**Data**
************

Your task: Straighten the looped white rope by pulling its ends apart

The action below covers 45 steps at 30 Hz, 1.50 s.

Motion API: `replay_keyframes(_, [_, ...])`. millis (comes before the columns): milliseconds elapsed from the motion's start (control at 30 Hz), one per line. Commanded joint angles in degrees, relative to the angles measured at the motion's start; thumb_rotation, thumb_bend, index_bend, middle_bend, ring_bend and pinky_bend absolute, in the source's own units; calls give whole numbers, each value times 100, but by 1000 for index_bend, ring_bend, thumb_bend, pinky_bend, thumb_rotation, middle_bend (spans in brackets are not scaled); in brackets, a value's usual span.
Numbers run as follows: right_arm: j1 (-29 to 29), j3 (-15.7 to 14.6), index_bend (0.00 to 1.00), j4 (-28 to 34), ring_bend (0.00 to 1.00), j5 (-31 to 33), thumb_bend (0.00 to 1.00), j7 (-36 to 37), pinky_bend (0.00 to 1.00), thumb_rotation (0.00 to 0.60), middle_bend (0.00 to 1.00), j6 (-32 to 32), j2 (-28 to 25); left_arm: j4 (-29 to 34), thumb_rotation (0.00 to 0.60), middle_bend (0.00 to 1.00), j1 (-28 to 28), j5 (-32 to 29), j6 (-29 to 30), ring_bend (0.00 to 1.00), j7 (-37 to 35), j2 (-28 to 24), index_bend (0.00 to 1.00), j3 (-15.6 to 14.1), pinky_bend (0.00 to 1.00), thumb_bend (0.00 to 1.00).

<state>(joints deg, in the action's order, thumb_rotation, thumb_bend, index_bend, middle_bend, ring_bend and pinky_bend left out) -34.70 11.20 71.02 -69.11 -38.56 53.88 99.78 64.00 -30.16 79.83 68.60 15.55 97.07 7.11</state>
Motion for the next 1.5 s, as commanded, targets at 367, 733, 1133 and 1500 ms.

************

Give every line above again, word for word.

**Solution for this exercise**
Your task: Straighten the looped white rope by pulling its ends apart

The action below covers 45 steps at 30 Hz, 1.50 s.

Motion API: `replay_keyframes(_, [_, ...])`. millis (comes before the columns): milliseconds elapsed from the motion's start (control at 30 Hz), one per line. Commanded joint angles in degrees, relative to the angles measured at the motion's start; thumb_rotation, thumb_bend, index_bend, middle_bend, ring_bend and pinky_bend absolute, in the source's own units; calls give whole numbers, each value times 100, but by 1000 for index_bend, ring_bend, thumb_bend, pinky_bend, thumb_rotation, middle_bend (spans in brackets are not scaled); in brackets, a value's usual span.
Numbers run as follows: right_arm: j1 (-29 to 29), j3 (-15.7 to 14.6), index_bend (0.00 to 1.00), j4 (-28 to 34), ring_bend (0.00 to 1.00), j5 (-31 to 33), thumb_bend (0.00 to 1.00), j7 (-36 to 37), pinky_bend (0.00 to 1.00), thumb_rotation (0.00 to 0.60), middle_bend (0.00 to 1.00), j6 (-32 to 32), j2 (-28 to 25); left_arm: j4 (-29 to 34), thumb_rotation (0.00 to 0.60), middle_bend (0.00 to 1.00), j1 (-28 to 28), j5 (-32 to 29), j6 (-29 to 30), ring_bend (0.00 to 1.00), j7 (-37 to 35), j2 (-28 to 24), index_bend (0.00 to 1.00), j3 (-15.6 to 14.1), pinky_bend (0.00 to 1.00), thumb_bend (0.00 to 1.00).

<state>(joints deg, in the action's order, thumb_rotation, thumb_bend, index_bend, middle_bend, ring_bend and pinky_bend left out) -34.70 11.20 71.02 -69.11 -38.56 53.88 99.78 64.00 -30.16 79.83 68.60 15.55 97.07 7.11</state>
Motion for the next 1.5 s, as commanded, targets at 367, 733, 1133 and 1500 ms.

Here the work on this exercise is complete.